Cardiovascular Control [210]

Developmental programming of obesity

Paul D Taylor 1* Lucilla Poston 1

1 King's College London

* To whom correspondence should be addressed. E-mail: paul.taylor{at}kcl.ac.uk.


   Abstract
Converging lines of evidence from epidemiological studies and animal models now indicate that the origins of obesity and related metabolic disorders lie not only in the interaction between genes and traditional adult risk factors, such as unbalanced diet and physical inactivity, but also in the interplay between genes and the embryonic, fetal and early postnatal environment. Whilst studies in man initially focused on the relationship between low birth weight and risk of adult obesity and metabolic syndrome, evidence is also growing to suggest that increased birth weight and/or adiposity at birth can also lead to increased risk for childhood and adult obesity. Hence, there appears to be increased risk of obesity at both ends of the birth weight spectrum. Animal models, including both under- and over-nutrition in pregnancy and lactation lend increasing support to the developmental origins of obesity.
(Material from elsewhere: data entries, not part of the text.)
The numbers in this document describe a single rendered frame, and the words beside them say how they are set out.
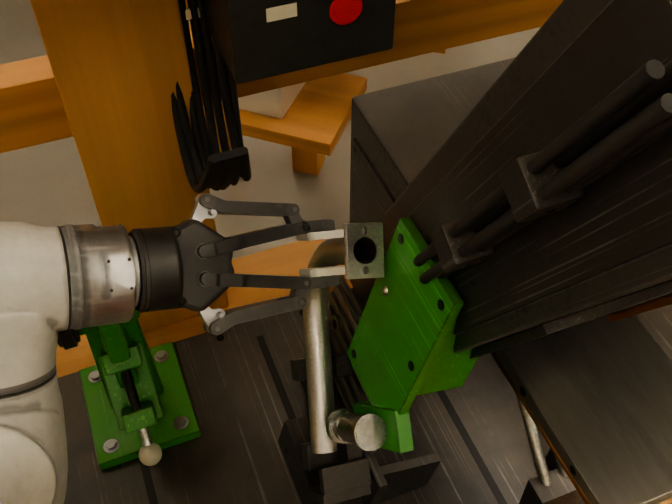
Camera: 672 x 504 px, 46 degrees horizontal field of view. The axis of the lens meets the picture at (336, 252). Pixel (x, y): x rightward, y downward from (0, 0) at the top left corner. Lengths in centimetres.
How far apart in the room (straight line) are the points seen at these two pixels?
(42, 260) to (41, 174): 220
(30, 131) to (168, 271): 39
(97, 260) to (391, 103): 43
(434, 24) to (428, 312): 49
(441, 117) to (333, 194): 170
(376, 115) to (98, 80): 31
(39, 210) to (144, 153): 179
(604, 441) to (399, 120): 41
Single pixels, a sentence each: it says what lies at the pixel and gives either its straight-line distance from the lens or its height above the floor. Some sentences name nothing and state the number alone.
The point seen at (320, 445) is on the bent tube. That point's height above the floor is 101.
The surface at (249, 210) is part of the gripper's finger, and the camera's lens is 74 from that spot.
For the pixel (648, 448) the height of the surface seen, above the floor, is 113.
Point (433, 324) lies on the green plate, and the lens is 74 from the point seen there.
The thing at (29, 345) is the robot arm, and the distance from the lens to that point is 68.
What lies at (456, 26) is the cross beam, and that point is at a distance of 114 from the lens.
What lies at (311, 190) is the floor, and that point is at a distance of 263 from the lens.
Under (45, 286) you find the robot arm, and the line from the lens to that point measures 67.
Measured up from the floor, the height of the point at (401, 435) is 110.
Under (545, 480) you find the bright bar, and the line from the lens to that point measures 93.
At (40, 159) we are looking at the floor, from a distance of 292.
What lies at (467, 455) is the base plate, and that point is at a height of 90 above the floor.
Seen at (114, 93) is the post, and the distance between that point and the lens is 90.
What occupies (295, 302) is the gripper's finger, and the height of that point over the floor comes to 122.
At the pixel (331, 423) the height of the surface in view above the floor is 105.
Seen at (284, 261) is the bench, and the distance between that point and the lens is 125.
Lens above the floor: 182
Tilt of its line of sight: 48 degrees down
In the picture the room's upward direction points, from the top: straight up
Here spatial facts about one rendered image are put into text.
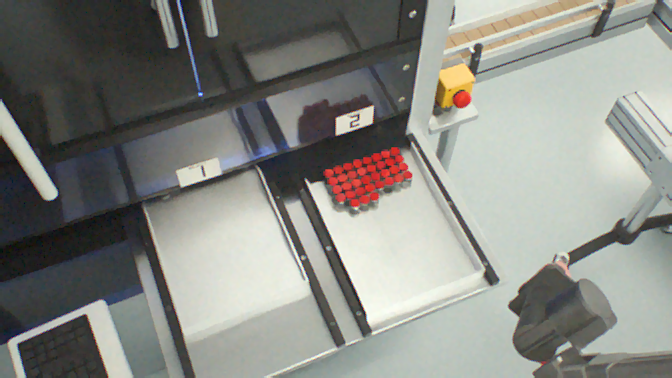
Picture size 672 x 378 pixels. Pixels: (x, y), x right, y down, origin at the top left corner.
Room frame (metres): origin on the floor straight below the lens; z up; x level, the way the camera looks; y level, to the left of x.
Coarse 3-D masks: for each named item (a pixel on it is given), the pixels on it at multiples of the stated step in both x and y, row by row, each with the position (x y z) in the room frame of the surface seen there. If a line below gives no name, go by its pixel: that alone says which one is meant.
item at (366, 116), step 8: (360, 112) 0.92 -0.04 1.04; (368, 112) 0.93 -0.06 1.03; (336, 120) 0.90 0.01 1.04; (344, 120) 0.91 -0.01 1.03; (352, 120) 0.91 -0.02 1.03; (360, 120) 0.92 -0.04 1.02; (368, 120) 0.93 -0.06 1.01; (336, 128) 0.90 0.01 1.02; (344, 128) 0.91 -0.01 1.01; (352, 128) 0.91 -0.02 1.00
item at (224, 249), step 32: (192, 192) 0.81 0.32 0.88; (224, 192) 0.81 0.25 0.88; (256, 192) 0.82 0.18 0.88; (160, 224) 0.73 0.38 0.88; (192, 224) 0.73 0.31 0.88; (224, 224) 0.73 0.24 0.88; (256, 224) 0.74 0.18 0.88; (160, 256) 0.64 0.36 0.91; (192, 256) 0.66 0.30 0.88; (224, 256) 0.66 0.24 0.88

This review will focus upon the influence of the maternal nutritional and hormonal environment in pregnancy in permanently programming appetite and energy expenditure and the hormonal, neuronal and autocrine mechanisms that contribute to the maintenance of energy balance in the offspring. We shall discuss the potential maternal programming ‘vectors’ and the molecular mechanisms that may lead to persistent pathophysiological changes resulting in subsequent disease. The perinatal environment, which appears to programme subsequent obesity, provides a potential therapeutic target, and work in this field will readily translate into improved interventional strategies to stem the growing epidemic of obesity, a disease which once manifest has proven particularly resistant to treatment.